Record-Courier: Mandel thanks Portage Officials for joining records post
By Mike Sever
September 9, 2015
Ohio Treasurer Josh Mandel was in Ravenna Tuesday to thank Portage County officials for joining the growing list of local governments on his Ohio Checkbook website.
While agreements still have to be signed, commissioners and Auditor Janet Esposito agreed having Portage's expenses online will benefit taxpayers.
Esposito was the first to stand up and support the program when Mandel spoke about it at the local Republican Party's annual Lincoln Day dinner in March.
On April 7, commissioners agreed to partner with the treasurer's office "assuming there will be no cost" to the county.
So far the county and Streetsboro have agreed to join the program.
"Portage County is helping lead the way toward transparency in Ohio," Mandel said.
Maureen T. Frederick, president of the county board of commissioners, said she is "very proud to have Portage County amongst the leaders."
Mandel said 286 local governments out of 3,962 across Ohio have agreed to join since he announced the local government version of the OhioCheckbook.com program at the start of the year. Another 378 governments have expressed interest but not yet committed, he said.
Mandel posted records of more than $408 billion in state spending starting in December 2014. Since then there have been more than 312,000 searches on the site.

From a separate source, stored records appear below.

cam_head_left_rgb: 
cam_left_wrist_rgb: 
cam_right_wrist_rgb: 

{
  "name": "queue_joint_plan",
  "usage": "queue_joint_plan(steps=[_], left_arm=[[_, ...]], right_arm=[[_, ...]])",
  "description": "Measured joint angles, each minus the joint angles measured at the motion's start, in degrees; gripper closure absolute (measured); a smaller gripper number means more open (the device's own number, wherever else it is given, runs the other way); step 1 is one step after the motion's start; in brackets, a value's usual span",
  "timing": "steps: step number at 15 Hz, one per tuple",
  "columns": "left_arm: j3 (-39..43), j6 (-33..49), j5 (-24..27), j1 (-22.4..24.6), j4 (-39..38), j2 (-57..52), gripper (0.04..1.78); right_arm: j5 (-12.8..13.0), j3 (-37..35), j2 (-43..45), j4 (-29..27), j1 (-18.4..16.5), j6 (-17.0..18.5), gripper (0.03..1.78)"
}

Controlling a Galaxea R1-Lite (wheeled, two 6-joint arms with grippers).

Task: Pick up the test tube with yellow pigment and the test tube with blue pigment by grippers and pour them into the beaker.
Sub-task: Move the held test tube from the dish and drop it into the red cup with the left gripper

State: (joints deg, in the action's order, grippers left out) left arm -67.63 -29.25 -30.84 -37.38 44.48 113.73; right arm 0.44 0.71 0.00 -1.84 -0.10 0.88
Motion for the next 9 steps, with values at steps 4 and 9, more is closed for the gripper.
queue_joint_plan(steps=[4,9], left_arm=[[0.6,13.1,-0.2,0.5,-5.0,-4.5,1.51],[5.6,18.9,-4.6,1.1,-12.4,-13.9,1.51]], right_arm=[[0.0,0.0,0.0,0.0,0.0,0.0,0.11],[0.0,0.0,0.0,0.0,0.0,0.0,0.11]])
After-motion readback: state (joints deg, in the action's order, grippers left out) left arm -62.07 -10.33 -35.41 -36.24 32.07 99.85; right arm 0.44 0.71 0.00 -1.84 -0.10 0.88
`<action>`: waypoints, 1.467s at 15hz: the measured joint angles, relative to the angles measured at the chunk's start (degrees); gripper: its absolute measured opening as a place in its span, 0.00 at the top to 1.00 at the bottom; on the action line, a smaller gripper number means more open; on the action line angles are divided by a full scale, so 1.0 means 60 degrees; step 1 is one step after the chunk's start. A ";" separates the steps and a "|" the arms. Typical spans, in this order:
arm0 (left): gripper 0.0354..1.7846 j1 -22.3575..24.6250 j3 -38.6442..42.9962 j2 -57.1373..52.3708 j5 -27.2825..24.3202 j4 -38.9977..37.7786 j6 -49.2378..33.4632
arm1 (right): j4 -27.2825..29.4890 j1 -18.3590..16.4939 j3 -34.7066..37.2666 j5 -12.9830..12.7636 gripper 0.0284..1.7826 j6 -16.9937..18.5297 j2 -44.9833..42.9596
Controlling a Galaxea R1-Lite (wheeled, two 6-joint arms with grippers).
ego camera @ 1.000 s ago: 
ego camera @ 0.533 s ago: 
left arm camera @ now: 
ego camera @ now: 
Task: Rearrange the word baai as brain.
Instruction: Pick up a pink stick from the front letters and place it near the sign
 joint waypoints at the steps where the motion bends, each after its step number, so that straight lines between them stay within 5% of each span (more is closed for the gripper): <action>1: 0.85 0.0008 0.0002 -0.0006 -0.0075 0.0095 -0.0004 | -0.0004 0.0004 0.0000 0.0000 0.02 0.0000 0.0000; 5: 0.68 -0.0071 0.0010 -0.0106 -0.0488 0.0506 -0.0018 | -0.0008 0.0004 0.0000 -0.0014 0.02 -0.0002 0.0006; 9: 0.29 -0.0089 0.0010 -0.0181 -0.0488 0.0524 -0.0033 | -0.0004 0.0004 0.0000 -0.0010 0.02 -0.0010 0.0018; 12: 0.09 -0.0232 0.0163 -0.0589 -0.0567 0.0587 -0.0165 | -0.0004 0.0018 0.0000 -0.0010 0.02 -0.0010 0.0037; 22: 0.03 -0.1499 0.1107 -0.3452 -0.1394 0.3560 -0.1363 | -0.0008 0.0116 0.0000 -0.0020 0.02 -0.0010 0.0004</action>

Once the local portion is up and running, Ohioans will be able to search billions of dollars of state and local spending.
Mandel said his initiative "is all about empowering taxpayers to hold politicians accountable." He said the transparency of state and local spending is "one of the best antidotes to apathy and corruption."
Commissioner Kathleen Chandler said "informing the public about how public money is spent is important." She said the county has always had its records available, "but it is very difficult to access for the average private citizen."
Commissioner Vicki Kline said the program "will help people understand county spending."
Esposito said information on OhioCheckbook.com will be similar to what her office already posts on the county website.
Mandel said the state site has cutting-edge features such as "Google-style" search capabilities to allow users to sort by keyword, department, cateory or vendor; interactive charts; and functionality to compare state spending year-to-year or among agencies.
Mandel said he hopes to encourage local governments to use the system to find ways to collaborate, such as joint purchases of materials or services.
Other places that have put their financial information online have found it decreases the number of public records requests, because people can search the files for themselves.